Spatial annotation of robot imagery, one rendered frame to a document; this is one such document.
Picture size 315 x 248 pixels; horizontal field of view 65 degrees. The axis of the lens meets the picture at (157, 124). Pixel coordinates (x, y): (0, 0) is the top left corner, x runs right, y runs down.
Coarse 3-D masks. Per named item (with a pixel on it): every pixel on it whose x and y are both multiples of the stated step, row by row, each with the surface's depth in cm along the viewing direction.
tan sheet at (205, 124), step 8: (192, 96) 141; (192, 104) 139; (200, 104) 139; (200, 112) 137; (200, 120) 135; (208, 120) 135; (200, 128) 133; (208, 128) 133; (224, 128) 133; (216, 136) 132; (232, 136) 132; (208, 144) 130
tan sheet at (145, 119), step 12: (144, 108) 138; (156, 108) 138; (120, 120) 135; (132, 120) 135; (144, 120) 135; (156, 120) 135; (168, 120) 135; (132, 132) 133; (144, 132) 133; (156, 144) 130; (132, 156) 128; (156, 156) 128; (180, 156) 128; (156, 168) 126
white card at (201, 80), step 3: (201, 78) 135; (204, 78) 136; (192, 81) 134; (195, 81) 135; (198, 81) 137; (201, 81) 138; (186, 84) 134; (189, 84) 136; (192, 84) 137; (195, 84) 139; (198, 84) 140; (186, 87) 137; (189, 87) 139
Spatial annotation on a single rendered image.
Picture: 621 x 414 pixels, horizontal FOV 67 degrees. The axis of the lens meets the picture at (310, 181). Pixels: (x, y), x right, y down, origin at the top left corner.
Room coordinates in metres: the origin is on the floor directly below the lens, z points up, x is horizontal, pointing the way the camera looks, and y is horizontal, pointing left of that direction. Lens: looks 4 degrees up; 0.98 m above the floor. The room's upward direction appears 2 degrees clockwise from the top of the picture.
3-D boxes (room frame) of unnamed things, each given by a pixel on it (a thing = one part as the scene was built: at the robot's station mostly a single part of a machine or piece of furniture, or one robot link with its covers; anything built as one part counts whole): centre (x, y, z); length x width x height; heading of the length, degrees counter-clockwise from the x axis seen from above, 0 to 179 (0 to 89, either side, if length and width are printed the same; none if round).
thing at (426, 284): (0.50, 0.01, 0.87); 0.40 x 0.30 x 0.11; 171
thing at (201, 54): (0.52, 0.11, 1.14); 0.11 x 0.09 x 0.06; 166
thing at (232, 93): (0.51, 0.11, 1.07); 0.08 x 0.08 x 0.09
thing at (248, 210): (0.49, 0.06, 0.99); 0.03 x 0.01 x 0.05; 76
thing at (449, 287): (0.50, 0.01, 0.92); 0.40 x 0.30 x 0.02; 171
★ ★ ★ ★ ★
HOW TO COMPLETE THIS TASK: With every line intact, print the records above again.

ANSWER SPACE:
Spatial annotation of robot imagery, one rendered frame to a document; this is one such document.
Picture size 315 x 248 pixels; horizontal field of view 65 degrees. The axis of the lens meets the picture at (157, 124). Pixel coordinates (x, y): (0, 0) is the top left corner, x runs right, y runs down.
Coarse 3-D masks. Per named item (with a pixel on it): every pixel on it whose x and y are both multiples of the stated step, row by row, each with the surface's depth in cm along the viewing direction.
tan sheet at (205, 124), step 8: (192, 96) 141; (192, 104) 139; (200, 104) 139; (200, 112) 137; (200, 120) 135; (208, 120) 135; (200, 128) 133; (208, 128) 133; (224, 128) 133; (216, 136) 132; (232, 136) 132; (208, 144) 130
tan sheet at (145, 119), step 12: (144, 108) 138; (156, 108) 138; (120, 120) 135; (132, 120) 135; (144, 120) 135; (156, 120) 135; (168, 120) 135; (132, 132) 133; (144, 132) 133; (156, 144) 130; (132, 156) 128; (156, 156) 128; (180, 156) 128; (156, 168) 126
white card at (201, 80), step 3: (201, 78) 135; (204, 78) 136; (192, 81) 134; (195, 81) 135; (198, 81) 137; (201, 81) 138; (186, 84) 134; (189, 84) 136; (192, 84) 137; (195, 84) 139; (198, 84) 140; (186, 87) 137; (189, 87) 139
Spatial annotation on a single rendered image.
Picture: 621 x 414 pixels, horizontal FOV 67 degrees. The axis of the lens meets the picture at (310, 181). Pixels: (x, y), x right, y down, origin at the top left corner.
Room coordinates in metres: the origin is on the floor directly below the lens, z points up, x is horizontal, pointing the way the camera looks, and y is horizontal, pointing left of that direction. Lens: looks 4 degrees up; 0.98 m above the floor. The room's upward direction appears 2 degrees clockwise from the top of the picture.
3-D boxes (room frame) of unnamed things, each given by a pixel on it (a thing = one part as the scene was built: at the robot's station mostly a single part of a machine or piece of furniture, or one robot link with its covers; anything built as one part counts whole): centre (x, y, z); length x width x height; heading of the length, degrees counter-clockwise from the x axis seen from above, 0 to 179 (0 to 89, either side, if length and width are printed the same; none if round).
thing at (426, 284): (0.50, 0.01, 0.87); 0.40 x 0.30 x 0.11; 171
thing at (201, 54): (0.52, 0.11, 1.14); 0.11 x 0.09 x 0.06; 166
thing at (232, 93): (0.51, 0.11, 1.07); 0.08 x 0.08 x 0.09
thing at (248, 210): (0.49, 0.06, 0.99); 0.03 x 0.01 x 0.05; 76
thing at (449, 287): (0.50, 0.01, 0.92); 0.40 x 0.30 x 0.02; 171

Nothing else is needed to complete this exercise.